Metastatic cells are characterized often by a stable expression of an immune escape phenotype. This phenotype is associated frequently with alterations in the MHC class I-related antigen-processing and -presenting machinery that enable tumors to alter the exposure of tumor-specific antigens and thereby escape immune surveillance (7). Our present findings provide evidence that the latter derangement may lead also to more than a mere acquisition of the capacity to escape immune recognition and activation of immune effector-killer cells. Namely, highly metastatic MHC class I- and class II-negative B16BL6-BL8 malignant melanoma cells were found to eliminate the attacking immunocytes. This capacity to induce cell death is associated with the loss of expression of MHC class I glycoproteins, because the transfections of an H-2Kb murine MHC class I glycoprotein-encoding expression vector into BL8 cells (CL8-2 clone) has been found to attenuate death signals delivered by malignant cells significantly, a phenomenon which has not been observed in BL8 cells transfected with the H-2IAk murine class II glycoprotein-encoding vector (BL12 clone) or the expression vector alone (BL9 clone) (Fig. 1). The fact that the expression of H-2Kb region-encoded glycoproteins diminishes the delivery of apoptotic signals to splenic lymphocytes by malignant cells is consistent with our previous findings (1114) that the reexpression of H-2Kb-encoded glycoproteins by H-2K-deficient tumor cells of different origin confers high immunogenicity and aborts metastatic capacity.

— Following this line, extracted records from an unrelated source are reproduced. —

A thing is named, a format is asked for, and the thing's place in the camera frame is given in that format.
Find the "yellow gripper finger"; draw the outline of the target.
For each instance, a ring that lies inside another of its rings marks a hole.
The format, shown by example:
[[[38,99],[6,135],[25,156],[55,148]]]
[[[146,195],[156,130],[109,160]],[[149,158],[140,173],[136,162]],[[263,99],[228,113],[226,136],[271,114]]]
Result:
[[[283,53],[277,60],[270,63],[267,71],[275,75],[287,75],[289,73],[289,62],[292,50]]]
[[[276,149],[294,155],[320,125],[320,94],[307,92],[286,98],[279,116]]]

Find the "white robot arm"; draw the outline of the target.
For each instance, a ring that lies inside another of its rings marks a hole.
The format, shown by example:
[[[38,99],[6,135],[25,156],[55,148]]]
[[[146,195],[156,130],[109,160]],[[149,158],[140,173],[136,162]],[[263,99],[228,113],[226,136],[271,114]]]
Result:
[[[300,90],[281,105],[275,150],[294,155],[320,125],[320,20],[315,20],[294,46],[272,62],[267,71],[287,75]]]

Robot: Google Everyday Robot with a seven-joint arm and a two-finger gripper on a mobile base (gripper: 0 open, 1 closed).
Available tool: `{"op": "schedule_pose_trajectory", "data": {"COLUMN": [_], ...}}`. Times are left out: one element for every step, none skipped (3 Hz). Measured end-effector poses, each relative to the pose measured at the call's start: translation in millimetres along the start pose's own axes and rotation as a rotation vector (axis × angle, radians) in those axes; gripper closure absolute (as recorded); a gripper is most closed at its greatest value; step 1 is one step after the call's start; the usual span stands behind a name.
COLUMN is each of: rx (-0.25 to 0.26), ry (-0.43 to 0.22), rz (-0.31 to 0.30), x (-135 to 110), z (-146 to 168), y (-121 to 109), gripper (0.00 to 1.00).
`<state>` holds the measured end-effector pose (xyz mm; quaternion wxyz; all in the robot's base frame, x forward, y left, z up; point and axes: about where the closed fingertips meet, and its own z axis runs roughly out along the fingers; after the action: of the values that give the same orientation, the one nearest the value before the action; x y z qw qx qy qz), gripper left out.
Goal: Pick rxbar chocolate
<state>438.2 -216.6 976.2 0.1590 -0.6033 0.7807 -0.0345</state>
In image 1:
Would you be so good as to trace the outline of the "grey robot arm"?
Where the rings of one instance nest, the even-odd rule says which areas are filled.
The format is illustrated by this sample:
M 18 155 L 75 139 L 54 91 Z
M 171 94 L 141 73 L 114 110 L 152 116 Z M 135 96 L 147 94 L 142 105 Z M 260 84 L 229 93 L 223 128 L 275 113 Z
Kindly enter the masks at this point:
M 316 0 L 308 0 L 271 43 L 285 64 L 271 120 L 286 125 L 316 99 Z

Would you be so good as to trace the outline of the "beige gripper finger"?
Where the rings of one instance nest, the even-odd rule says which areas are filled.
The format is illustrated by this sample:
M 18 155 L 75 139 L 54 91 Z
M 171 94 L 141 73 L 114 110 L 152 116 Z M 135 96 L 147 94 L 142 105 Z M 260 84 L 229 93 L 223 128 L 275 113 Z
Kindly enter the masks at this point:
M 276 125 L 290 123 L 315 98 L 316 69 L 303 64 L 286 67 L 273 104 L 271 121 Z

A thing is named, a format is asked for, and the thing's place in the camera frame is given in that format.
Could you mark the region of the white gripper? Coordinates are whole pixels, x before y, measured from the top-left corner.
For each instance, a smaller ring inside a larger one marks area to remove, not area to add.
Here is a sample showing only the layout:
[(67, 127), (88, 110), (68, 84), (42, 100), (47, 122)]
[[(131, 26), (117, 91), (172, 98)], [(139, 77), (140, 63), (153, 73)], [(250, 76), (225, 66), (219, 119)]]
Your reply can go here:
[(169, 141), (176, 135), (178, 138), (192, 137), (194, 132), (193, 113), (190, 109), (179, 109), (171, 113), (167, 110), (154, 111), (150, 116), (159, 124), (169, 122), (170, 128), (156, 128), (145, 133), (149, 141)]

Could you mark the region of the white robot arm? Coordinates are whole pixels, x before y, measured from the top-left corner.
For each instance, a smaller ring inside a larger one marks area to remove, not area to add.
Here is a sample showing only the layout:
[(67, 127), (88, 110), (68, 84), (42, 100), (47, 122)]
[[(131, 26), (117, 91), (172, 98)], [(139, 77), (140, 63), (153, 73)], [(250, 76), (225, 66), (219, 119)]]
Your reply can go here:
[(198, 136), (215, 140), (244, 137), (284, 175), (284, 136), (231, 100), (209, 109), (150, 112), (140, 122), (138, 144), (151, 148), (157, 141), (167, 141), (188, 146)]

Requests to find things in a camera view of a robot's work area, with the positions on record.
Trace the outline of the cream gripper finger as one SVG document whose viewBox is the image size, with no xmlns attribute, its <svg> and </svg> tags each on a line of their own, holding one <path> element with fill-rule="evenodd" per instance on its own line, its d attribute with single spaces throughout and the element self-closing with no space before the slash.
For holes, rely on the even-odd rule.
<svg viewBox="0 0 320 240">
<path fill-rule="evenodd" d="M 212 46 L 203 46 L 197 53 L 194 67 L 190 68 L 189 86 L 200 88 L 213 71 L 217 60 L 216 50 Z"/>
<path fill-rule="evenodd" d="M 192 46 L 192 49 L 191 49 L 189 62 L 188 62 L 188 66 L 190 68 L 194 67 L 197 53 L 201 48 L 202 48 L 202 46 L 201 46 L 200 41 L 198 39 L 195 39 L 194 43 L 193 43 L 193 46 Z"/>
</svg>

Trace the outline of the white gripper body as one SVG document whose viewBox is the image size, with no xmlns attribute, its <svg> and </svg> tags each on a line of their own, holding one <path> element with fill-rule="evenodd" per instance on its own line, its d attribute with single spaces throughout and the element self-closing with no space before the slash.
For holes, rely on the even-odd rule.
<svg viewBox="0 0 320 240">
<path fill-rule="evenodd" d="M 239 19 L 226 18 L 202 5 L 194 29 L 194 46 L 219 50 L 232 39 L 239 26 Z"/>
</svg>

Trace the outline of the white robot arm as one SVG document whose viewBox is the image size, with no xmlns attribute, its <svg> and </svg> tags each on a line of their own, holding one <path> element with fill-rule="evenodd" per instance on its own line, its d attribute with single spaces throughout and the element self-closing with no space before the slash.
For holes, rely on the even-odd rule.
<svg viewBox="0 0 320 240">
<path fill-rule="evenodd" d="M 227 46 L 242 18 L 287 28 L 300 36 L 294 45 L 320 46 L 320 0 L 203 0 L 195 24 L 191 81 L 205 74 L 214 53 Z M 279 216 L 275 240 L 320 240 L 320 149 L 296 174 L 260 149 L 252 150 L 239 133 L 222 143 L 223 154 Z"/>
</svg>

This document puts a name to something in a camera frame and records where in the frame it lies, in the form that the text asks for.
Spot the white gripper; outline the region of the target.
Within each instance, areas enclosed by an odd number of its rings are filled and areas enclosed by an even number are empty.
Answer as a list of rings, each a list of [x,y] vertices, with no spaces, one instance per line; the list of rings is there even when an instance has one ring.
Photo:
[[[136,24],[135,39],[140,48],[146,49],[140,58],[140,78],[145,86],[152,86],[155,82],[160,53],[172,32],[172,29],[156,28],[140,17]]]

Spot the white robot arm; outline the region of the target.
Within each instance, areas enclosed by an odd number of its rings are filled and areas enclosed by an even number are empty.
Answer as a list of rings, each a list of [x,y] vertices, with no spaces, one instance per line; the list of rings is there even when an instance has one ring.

The precise mechanism by which MHC class I regulates the delivery of apoptotic signals to lymphocytes remains unknown. According to our data, the expression of H-2Kb does not attenuate the transmission of death stimuli through the FAS-L/FAS module. First, no correlation between the expression of the FAS receptor and the extent of cell death has been observed in splenocytes (Fig. 2A). Second, none of the melanoma clones presently investigated constitutively produce FAS-L (Fig. 2B). The latter observation does not correspond to previously reported enhanced production of FAS-L by melanoma cells (10). A possible explanation for such contradiction may be provided by Chappel et al. (15), who also were unable to find FAS-L in randomly sampled melanoma lines. It has been reasoned that in many cases the detection of FAS-L in malignancies has been based on staining cells with low-specificity anti-FAS-L C-20 antibodies or may stem from the contamination of RNA preparations, which were subjected for reverse transcription—PCR, with genomic DNA (16, 17). Some reports implicate molecules other than FAS-L in tumor-mediated “counter-attack” phenomenon. For example, the TNF-related apoptosis-inducing ligand expressed by immune-privileged and malignant cells may be capable also of killing lymphoid cells under certain conditions (18, 19). Several tumor-associated antigens expressed by malignant cells also may induce apoptosis in activated T cells (20, 21). We cannot exclude a possibility that the presence of H-2K-encoded glycoproteins on the plasma membrane of melanoma cells may provide a rescue signal to lymphocytes triggered to commit cell death by a proapoptotic molecule(s) produced by tumor cells. Recent findings of Zaks et al. (22) have challenged the mechanistic view of tumor counter-attack as a simple engagement of a receptor expressed on lymphoid cells by a FAS-L produced by a malignant cell. Tumor-reactive T cells were found to undergo apoptosis after exposure to the cognate tumor antigen where FAS-L was not expressed by tumor cells but rather by a proportion of T cells themselves.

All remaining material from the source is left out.